[[ STUDY MATERIAL open ]]

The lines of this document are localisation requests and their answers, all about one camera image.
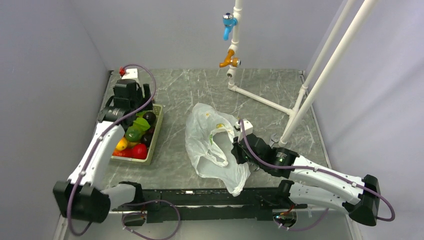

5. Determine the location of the white plastic bag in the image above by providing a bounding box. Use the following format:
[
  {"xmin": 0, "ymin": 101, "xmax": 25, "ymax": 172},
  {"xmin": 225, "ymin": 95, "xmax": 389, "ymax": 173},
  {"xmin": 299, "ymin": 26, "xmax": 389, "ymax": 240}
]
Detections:
[{"xmin": 185, "ymin": 103, "xmax": 251, "ymax": 197}]

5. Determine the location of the dark green fake orange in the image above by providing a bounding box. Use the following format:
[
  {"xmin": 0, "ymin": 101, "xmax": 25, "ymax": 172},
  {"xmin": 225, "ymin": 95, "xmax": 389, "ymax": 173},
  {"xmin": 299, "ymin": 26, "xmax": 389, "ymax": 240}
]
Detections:
[{"xmin": 124, "ymin": 126, "xmax": 144, "ymax": 142}]

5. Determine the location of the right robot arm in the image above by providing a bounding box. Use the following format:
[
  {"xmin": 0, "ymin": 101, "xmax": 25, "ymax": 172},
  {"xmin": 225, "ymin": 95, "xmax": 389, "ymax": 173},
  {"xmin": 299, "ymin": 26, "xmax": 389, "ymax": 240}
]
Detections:
[{"xmin": 231, "ymin": 134, "xmax": 381, "ymax": 227}]

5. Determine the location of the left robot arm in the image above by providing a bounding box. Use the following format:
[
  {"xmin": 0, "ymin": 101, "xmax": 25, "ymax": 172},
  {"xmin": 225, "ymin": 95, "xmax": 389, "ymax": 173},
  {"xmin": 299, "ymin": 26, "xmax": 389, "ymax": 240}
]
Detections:
[{"xmin": 52, "ymin": 79, "xmax": 149, "ymax": 223}]

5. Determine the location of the dark purple fake fruit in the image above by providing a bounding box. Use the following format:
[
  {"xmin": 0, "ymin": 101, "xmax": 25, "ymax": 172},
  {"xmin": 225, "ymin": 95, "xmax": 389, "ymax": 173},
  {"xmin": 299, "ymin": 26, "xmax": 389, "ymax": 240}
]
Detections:
[{"xmin": 142, "ymin": 111, "xmax": 157, "ymax": 126}]

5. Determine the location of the orange fake mango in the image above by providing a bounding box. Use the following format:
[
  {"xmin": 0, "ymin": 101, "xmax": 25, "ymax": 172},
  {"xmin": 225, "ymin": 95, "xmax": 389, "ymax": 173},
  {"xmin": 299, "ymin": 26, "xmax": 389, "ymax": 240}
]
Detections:
[{"xmin": 115, "ymin": 137, "xmax": 129, "ymax": 151}]

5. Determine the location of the red fake apple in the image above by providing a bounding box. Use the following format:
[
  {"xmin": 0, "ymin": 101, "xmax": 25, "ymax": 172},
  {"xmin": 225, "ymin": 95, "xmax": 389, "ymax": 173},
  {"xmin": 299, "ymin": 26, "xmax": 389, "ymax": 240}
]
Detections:
[{"xmin": 112, "ymin": 143, "xmax": 149, "ymax": 160}]

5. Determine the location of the silver wrench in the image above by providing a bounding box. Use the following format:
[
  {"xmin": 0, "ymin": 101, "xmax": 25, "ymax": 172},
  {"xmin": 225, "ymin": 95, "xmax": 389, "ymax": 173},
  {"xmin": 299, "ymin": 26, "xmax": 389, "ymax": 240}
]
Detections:
[{"xmin": 268, "ymin": 133, "xmax": 280, "ymax": 147}]

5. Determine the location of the beige plastic basket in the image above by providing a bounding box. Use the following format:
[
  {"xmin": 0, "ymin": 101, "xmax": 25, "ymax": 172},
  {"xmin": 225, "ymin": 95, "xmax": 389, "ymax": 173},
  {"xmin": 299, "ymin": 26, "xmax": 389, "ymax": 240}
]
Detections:
[{"xmin": 111, "ymin": 103, "xmax": 164, "ymax": 166}]

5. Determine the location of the orange valve tap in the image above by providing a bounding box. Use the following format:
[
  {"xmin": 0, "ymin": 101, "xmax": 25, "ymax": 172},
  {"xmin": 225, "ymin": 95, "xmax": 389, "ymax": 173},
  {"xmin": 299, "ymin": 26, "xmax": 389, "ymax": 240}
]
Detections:
[{"xmin": 219, "ymin": 49, "xmax": 241, "ymax": 68}]

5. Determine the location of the blue valve tap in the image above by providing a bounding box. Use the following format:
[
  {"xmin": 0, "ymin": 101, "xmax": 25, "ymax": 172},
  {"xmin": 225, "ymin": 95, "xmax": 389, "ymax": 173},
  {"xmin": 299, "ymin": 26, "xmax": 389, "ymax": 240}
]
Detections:
[{"xmin": 222, "ymin": 12, "xmax": 238, "ymax": 41}]

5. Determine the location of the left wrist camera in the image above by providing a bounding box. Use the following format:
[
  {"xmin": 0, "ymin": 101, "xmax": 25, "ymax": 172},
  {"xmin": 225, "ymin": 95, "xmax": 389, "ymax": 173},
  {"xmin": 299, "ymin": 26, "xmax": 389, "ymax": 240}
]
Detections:
[{"xmin": 119, "ymin": 67, "xmax": 139, "ymax": 82}]

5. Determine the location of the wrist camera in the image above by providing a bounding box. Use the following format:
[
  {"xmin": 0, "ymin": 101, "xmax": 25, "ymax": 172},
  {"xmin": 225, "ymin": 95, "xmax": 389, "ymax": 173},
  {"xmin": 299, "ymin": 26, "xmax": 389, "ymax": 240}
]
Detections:
[
  {"xmin": 119, "ymin": 67, "xmax": 139, "ymax": 82},
  {"xmin": 233, "ymin": 119, "xmax": 253, "ymax": 136}
]

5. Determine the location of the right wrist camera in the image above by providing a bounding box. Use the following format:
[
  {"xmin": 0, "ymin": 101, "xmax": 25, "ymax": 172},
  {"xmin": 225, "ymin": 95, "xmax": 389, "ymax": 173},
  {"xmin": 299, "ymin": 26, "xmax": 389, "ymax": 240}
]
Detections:
[{"xmin": 233, "ymin": 119, "xmax": 253, "ymax": 136}]

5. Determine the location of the white pvc pipe frame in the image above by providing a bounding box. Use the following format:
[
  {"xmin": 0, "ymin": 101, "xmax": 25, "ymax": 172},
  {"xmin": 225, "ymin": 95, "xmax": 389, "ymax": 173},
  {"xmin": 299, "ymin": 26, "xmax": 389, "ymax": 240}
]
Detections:
[{"xmin": 224, "ymin": 0, "xmax": 379, "ymax": 148}]

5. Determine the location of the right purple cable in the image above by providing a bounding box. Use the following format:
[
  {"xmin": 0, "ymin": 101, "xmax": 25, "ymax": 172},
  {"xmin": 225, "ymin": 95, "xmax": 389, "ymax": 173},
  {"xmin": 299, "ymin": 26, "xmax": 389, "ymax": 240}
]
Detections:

[[ STUDY MATERIAL closed ]]

▸ WHAT YOU SHOULD DO: Please report every line among the entries that includes "robot".

▸ RESULT OF THIS EXERCISE:
5. Determine the location of the right robot arm in the image above by providing a bounding box. Use the following format:
5. Determine the location of the left robot arm in the image above by providing a bounding box. Use the following format:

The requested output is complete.